А было, видно, на что поглядеть. Было! Вызвать картину непредставимой роскоши Кэремясов, увы, оказался слаб. Вряд ли она напоминала стиль королевских покоев, правда, тоже им не виденных, но, утверждают свидетели, было – хоть стой, хоть падай! Мэндэ Семенович мог судить лишь о размерах, если из одного Зорин выкроил сразу три кабинета. Его – бывшая комната отдыха. Прямо сказать, не маленькая – мини-банкетный зальчик, эдак гостей на двадцать. Может, на том самом месте, где теперь восседал суровый трудяга, раньше-то красовалась себе кушеточка, рядом – столик с фужерчиками да рюмочками. Недурно, а? «Эх Зорин! Эх Михаил Яковлич! От какой красоты отказался!» – шутил про себя Кэремясов, веселил себя, коротая время. А если серьезно, – уважал. Нравился ему этот дядя: такого не купишь! Такого дешевкой не соблазнишь – не клюнет!

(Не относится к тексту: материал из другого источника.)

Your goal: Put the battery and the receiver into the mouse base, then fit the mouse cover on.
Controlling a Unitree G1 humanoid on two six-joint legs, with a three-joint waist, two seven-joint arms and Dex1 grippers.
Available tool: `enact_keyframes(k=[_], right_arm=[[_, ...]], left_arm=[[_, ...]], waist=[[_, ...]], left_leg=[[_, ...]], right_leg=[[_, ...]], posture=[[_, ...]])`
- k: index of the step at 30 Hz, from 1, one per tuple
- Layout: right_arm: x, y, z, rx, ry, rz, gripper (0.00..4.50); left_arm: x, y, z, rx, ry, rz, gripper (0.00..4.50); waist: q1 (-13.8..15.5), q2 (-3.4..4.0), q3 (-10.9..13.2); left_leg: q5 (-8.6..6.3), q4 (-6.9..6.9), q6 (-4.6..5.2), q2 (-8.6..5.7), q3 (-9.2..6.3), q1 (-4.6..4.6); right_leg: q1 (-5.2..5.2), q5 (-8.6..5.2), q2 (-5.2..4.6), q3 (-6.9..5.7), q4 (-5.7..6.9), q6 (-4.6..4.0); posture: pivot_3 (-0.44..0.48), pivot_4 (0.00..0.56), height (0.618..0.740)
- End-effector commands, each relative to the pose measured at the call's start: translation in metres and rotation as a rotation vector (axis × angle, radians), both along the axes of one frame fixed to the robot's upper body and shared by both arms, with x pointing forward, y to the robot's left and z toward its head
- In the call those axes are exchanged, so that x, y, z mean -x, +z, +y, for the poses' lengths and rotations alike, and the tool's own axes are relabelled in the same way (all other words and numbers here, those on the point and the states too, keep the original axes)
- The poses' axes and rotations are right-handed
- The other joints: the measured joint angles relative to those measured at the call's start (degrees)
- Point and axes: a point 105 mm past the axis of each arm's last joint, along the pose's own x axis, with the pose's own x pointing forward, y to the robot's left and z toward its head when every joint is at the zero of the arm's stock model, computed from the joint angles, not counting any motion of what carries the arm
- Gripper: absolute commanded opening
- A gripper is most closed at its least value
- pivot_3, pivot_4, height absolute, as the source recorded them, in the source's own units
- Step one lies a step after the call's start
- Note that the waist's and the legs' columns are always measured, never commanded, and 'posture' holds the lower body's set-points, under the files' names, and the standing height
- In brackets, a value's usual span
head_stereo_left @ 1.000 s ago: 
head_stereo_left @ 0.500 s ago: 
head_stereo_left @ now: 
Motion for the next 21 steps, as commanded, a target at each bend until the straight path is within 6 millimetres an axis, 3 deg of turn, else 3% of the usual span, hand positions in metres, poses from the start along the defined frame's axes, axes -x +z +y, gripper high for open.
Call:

«Идет охота на волков, идет охота!» – вдруг ни с того ни с сего вышагал. Удивился – Ну, привязчивый диссидент… Как его?» И опять не вспомнилось. А вот вышагал ни с того ни с сего: не думая думалось все о Зорине. И о том, что, руша купеческие замашки бывшего директора, перво-наперво ликвидировал полутайную охотничью резиденцию на Тонгулахе, выстроенную для забав начальства. Сам хозяин с присными прибывал сюда по воскресеньям подрассеять служебную скуку. Тут и высоких гостей, столичных в том числе, принимал с винами заморскими и сибирской банькою. О таком, к слову сказать, в фельетонах писано. Прав, выходит, хрипатый диссидент? Не понять, как, но – прав.